Die wichtigsten Punkte
PDD Holdings steigert den Umsatz um 7 Prozent auf 114.5 Milliarden US-Dollar, doch der Gewinn bricht um 21 Prozent ein. Temu setzt nach Zoll-Erleichterungen erneut auf Direktversand in die USA und pumpt Millionen in Werbung, während PDD erstmals in seiner Geschichte einen Umsatzrückgang im Halbjahr verkraften muss. Ein milliardenschweres Hilfspaket soll Händler stützen – doch das Geschäftsmodell wankt.
Umsatz wächst, Gewinne bröckeln
PDD Holdings, Mutterkonzern der Billig-Plattform Temu, hat Zahlen vorgelegt, die mehr Fragen als Antworten aufwerfen. Zwar stieg der Umsatz im zweiten Quartal 2025 um 7 Prozent auf rund 114.5 Milliarden US-Dollar, doch der operative Gewinn brach um 21 Prozent ein. Die Kosten für Logistik, Server und Marketing zogen kräftig an, während der Preiswettbewerb mit Alibaba und JD.com jede Marge auffraß.
Besonders brisant: PDD musste fast die Hälfte seines operativen Cashflows einbüßen – ein Warnsignal, das Investoren aufhorchen lässt. Der Vorstand spricht von „Investitionen in ein nachhaltiges Ökosystem“, doch zwischen den Zeilen klingt eher die Angst vor einem möglichen Ende der beispiellosen Wachstumsstory mit.
Temu kehrt mit Risiko zurück
Während die Mutter schwächelt, setzt Temu auf Expansion. Nach monatelanger Unsicherheit hat die Plattform den Direktversand aus China in die USA wieder aufgenommen – eine Wende, die durch eine vorläufige Zoll-Einigung zwischen Washington und Peking ermöglicht wurde. Bereits im Juli rollte Temu wieder „vollständig verwaltete Sendungen“ aus, übernimmt also Logistik und Zoll für Händler. Gleichzeitig pumpt die Firma wieder Millionen in Werbung, auf dem Niveau von Anfang des Jahres, bevor Ex-Präsident Trump neue Strafzölle androhte.

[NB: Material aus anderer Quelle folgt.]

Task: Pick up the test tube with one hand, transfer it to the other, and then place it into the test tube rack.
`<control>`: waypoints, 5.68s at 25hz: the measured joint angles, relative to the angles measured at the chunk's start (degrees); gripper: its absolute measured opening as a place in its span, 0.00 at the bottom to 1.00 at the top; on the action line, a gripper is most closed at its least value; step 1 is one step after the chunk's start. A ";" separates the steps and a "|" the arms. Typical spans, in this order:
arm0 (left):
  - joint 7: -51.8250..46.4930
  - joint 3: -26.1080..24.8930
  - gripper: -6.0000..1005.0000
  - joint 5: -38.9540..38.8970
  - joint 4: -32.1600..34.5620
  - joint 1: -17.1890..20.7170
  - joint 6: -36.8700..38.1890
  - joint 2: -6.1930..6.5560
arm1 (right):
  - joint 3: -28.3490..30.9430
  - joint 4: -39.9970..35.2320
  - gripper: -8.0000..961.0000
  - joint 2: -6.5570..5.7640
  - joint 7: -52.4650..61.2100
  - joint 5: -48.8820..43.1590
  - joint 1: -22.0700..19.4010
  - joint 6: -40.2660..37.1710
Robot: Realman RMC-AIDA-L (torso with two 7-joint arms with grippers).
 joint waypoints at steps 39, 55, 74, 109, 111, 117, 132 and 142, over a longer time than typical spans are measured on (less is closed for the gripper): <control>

Doch die Gefahr bleibt: Ab Ende August sollen sämtliche Kleinsendungen zollpflichtig werden – ein Schlag gegen Temus Geschäftsmodell. Professor Sheng Lu von der Uni Delaware mahnt: Zwar müssen nun auch traditionelle Händler Preise anheben, was Temu etwas entlastet. Doch die Unsicherheit, ob die Zollpolitik hält, macht das US-Abenteuer brandgefährlich.
Erste Wachstumsdelle – und ein Hilfspaket
Noch alarmierender als die Quartalszahlen ist der historische Rückschlag: Erstmals meldete PDD für die ersten sechs Monate 2025 einen Umsatzrückgang, von 28.8 auf 27.9 Milliarden US-Dollar. Ein Konzern, der jahrelang wie ein Komet wuchs, stößt an Grenzen. Co-CEO Lei Chen reagierte mit einem Hilfspaket von 15 Milliarden US-Dollar für die Händler – ein klares Eingeständnis, dass die Basis bröckelt.
Analysten vergleichen PDDs Modell seit Jahren mit Shein: ultradünne Strukturen, Outsourcing von Logistik, aggressive Preise, finanziert durch gigantische Werbebudgets. Doch genau diese Waffe verliert an Wirkung, da Temu in den USA zuletzt fast die Hälfte seiner Nutzer einbüßte. Die Börse reagierte bisher erstaunlich gelassen, doch die Luft wird dünner. Die zentrale Frage lautet: War PDDs Höhenflug zu schön, um wahr zu sein – und endet er nun mit einem harten Aufprall?